--- DATA FOR THE TASK Enclosed Below ---

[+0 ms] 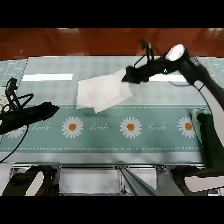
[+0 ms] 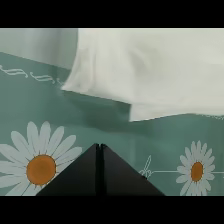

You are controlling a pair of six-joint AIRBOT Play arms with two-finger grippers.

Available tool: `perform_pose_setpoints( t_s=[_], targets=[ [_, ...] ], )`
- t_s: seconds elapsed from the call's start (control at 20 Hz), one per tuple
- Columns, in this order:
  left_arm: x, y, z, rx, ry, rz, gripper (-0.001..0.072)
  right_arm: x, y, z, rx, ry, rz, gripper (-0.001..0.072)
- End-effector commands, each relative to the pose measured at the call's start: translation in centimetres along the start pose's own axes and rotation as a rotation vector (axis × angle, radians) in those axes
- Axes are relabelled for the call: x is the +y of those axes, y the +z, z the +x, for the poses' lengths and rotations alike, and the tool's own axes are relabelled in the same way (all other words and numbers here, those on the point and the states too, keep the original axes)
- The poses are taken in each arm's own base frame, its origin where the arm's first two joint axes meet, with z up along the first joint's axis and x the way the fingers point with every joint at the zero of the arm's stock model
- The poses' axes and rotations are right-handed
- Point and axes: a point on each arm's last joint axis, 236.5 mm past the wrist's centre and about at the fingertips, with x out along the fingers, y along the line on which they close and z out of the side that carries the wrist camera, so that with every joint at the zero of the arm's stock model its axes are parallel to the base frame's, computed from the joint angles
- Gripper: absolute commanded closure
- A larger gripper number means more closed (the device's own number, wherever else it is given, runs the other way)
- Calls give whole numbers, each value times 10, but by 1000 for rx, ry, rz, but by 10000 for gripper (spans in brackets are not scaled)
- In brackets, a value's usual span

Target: Fold the shirts.

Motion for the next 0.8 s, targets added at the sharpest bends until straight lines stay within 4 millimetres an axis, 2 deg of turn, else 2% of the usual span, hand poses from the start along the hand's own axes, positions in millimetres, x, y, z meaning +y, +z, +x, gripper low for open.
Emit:
perform_pose_setpoints(
  t_s=[0.0,0.1,0.25,0.55,0.75],
  targets=[
    [0,4,0,-18,1,-1,683,4,44,-87,-87,-151,-46,684],
    [0,4,0,-16,1,-1,683,-4,56,-140,-140,-204,-34,684],
    [0,4,0,-15,1,-1,683,-30,57,-210,-232,-261,46,684],
    [0,4,0,-16,1,0,683,-102,26,-349,-430,-361,272,684],
    [0,6,0,-23,1,1,683,-140,-5,-419,-557,-327,424,683]
  ],
)
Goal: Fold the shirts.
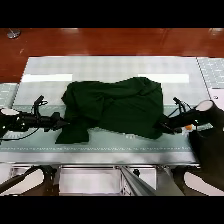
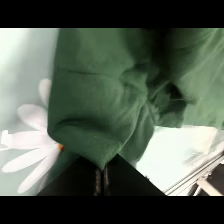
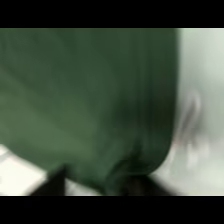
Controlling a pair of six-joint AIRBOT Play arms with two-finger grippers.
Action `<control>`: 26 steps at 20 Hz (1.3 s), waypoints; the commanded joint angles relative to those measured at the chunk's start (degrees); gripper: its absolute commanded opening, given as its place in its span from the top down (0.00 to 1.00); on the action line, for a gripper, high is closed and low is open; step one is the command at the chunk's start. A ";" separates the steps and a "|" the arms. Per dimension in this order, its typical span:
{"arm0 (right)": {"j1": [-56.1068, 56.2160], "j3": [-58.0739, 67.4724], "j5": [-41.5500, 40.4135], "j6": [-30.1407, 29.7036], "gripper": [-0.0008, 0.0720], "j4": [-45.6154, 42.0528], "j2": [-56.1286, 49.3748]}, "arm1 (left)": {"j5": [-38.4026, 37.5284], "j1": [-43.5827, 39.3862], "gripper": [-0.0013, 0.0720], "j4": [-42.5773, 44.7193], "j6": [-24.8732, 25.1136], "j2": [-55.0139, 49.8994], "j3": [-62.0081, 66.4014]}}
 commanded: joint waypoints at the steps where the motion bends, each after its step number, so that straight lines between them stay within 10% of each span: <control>1: 6.03 4.83 -1.84 0.15 0.87 1.75 -3.48 | -0.42 0.04 0.95 -1.77 0.55 0.00 0.72; 6: 8.41 24.83 5.11 1.75 0.96 -3.43 -1.53 | -7.93 0.85 0.96 -6.71 0.66 2.82 16.13; 12: 8.46 70.66 7.56 6.21 0.96 -12.07 6.43 | 4.76 1.38 0.96 -15.37 -2.19 15.15 49.94; 17: 8.46 82.29 7.30 3.10 0.96 -12.09 19.47 | 5.20 6.34 0.96 -14.51 -4.17 20.37 73.72; 26: 8.44 82.29 14.36 2.82 0.96 -18.05 33.00 | 3.21 -1.64 0.96 22.05 -16.74 32.20 86.95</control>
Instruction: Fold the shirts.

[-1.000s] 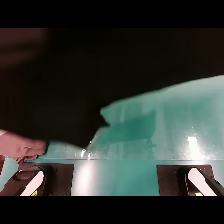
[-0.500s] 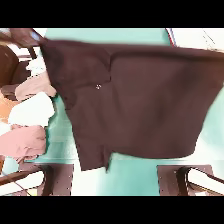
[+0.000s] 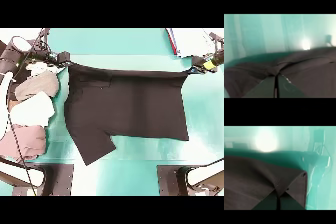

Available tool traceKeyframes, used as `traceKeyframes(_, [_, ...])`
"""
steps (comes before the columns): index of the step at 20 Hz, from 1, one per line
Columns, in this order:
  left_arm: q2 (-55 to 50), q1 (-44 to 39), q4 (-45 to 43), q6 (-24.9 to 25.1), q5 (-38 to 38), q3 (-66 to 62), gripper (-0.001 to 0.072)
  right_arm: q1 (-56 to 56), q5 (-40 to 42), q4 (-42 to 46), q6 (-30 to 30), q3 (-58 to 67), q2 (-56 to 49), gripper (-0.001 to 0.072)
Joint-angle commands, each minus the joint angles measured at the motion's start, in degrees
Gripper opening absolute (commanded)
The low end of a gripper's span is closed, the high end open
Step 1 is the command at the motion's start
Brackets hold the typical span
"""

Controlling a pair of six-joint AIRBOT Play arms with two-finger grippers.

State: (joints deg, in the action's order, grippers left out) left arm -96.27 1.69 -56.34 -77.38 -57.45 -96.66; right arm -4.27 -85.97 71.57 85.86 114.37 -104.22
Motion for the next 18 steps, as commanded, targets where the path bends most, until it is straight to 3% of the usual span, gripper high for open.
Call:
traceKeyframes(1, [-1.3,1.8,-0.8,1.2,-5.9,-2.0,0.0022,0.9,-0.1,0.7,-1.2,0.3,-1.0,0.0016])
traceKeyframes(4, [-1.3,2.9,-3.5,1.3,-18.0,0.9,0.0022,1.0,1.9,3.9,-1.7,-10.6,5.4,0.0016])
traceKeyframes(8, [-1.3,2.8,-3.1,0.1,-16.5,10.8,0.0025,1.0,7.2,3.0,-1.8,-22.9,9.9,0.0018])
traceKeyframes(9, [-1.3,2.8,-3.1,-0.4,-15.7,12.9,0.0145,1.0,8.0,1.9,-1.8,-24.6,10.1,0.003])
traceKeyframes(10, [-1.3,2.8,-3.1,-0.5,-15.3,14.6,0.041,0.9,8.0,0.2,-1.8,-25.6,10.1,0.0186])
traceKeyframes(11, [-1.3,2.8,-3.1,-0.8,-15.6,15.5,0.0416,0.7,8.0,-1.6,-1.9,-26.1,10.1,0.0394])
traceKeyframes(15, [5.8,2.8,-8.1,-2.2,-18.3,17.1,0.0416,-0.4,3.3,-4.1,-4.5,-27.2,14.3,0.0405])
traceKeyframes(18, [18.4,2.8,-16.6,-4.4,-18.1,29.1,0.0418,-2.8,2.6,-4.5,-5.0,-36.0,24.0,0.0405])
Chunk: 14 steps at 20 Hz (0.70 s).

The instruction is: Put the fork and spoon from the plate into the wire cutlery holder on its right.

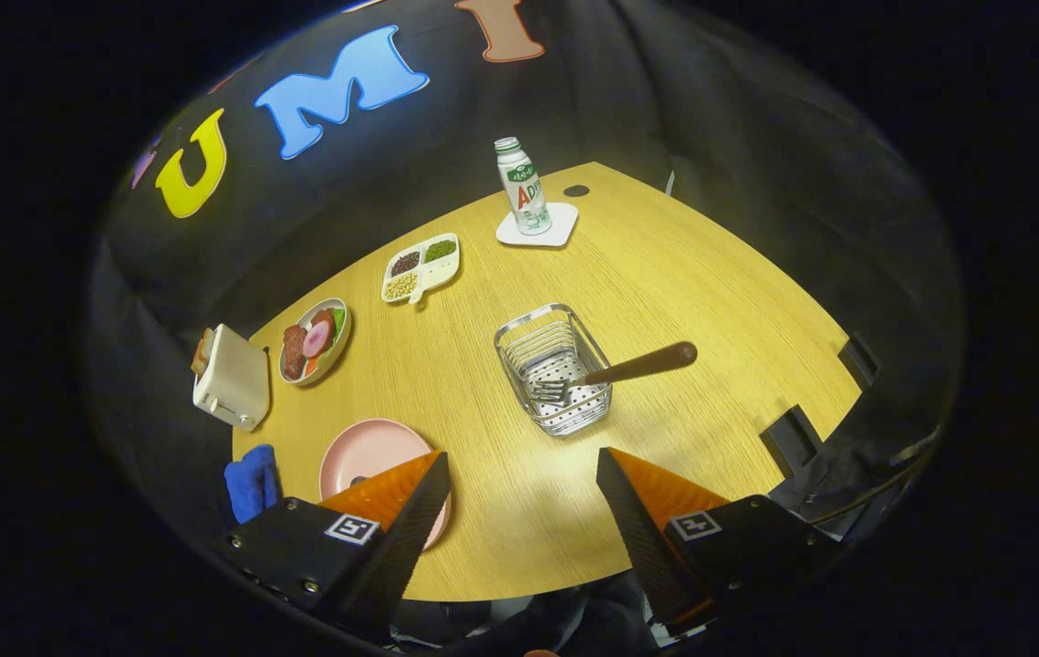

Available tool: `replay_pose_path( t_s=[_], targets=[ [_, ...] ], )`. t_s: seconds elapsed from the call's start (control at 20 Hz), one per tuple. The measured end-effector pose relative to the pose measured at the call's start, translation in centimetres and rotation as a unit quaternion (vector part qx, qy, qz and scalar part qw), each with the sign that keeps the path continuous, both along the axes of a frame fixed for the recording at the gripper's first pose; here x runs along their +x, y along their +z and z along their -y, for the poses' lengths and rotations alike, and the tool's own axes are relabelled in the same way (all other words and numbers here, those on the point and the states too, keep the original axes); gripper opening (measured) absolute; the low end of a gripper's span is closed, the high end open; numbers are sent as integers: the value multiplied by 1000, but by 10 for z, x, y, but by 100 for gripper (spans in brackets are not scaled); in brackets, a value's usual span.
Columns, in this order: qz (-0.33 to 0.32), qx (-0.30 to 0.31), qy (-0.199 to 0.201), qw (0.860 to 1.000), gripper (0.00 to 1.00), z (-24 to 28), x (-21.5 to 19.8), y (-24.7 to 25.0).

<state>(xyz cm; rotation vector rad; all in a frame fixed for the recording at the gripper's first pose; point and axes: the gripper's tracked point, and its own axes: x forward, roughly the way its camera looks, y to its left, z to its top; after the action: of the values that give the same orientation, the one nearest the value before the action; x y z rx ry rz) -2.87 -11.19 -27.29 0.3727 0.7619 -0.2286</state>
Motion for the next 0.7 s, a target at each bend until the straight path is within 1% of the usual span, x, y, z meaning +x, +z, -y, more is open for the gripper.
replay_pose_path(
  t_s=[0.5, 0.7],
  targets=[
    [-5, -2, 18, 1000, 100, -16, -1, -3],
    [-7, -2, 32, 999, 99, -27, -1, -5]
  ],
)
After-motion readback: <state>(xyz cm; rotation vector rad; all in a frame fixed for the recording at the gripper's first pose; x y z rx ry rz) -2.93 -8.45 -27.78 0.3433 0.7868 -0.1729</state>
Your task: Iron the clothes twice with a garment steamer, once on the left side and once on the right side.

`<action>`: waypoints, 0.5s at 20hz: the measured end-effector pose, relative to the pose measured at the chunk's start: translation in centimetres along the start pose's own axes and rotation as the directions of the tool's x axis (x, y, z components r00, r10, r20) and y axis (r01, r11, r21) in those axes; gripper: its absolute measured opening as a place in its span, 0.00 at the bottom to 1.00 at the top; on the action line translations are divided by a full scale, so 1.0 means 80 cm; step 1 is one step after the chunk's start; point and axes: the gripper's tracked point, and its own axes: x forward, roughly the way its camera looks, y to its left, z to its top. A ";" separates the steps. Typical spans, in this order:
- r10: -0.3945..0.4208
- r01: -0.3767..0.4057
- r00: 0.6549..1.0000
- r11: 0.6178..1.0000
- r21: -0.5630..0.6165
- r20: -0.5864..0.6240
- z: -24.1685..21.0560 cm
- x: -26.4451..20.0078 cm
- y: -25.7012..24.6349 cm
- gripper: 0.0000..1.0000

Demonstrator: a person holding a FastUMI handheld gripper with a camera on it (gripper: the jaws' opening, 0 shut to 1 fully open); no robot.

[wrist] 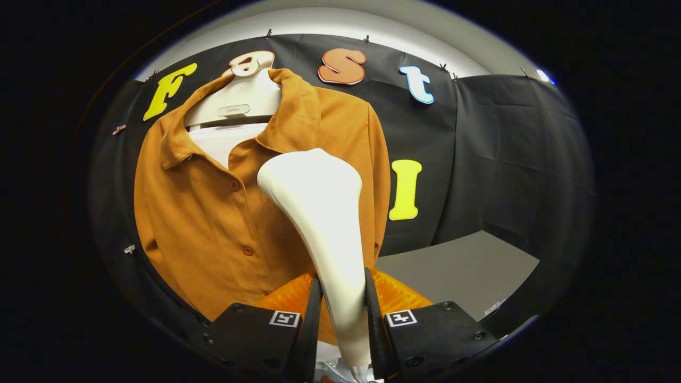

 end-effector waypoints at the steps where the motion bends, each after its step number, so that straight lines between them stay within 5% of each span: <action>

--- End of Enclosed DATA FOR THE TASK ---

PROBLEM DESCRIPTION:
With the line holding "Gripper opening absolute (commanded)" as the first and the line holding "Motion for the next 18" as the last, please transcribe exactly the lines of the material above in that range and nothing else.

EXERCISE SOLUTION:
Gripper opening absolute (commanded)
The low end of a gripper's span is closed, the high end open
Step 1 is the command at the motion's start
Brackets hold the typical span
"""

Controlling a pair of six-joint AIRBOT Play arms with two-finger grippers.

State: (joints deg, in the action's order, grippers left out) left arm -96.27 1.69 -56.34 -77.38 -57.45 -96.66; right arm -4.27 -85.97 71.57 85.86 114.37 -104.22
Motion for the next 18 steps, as commanded, targets where the path bends most, until it is straight to 3% of the usual span, gripper high for open.

Nothing further is needed for the exercise.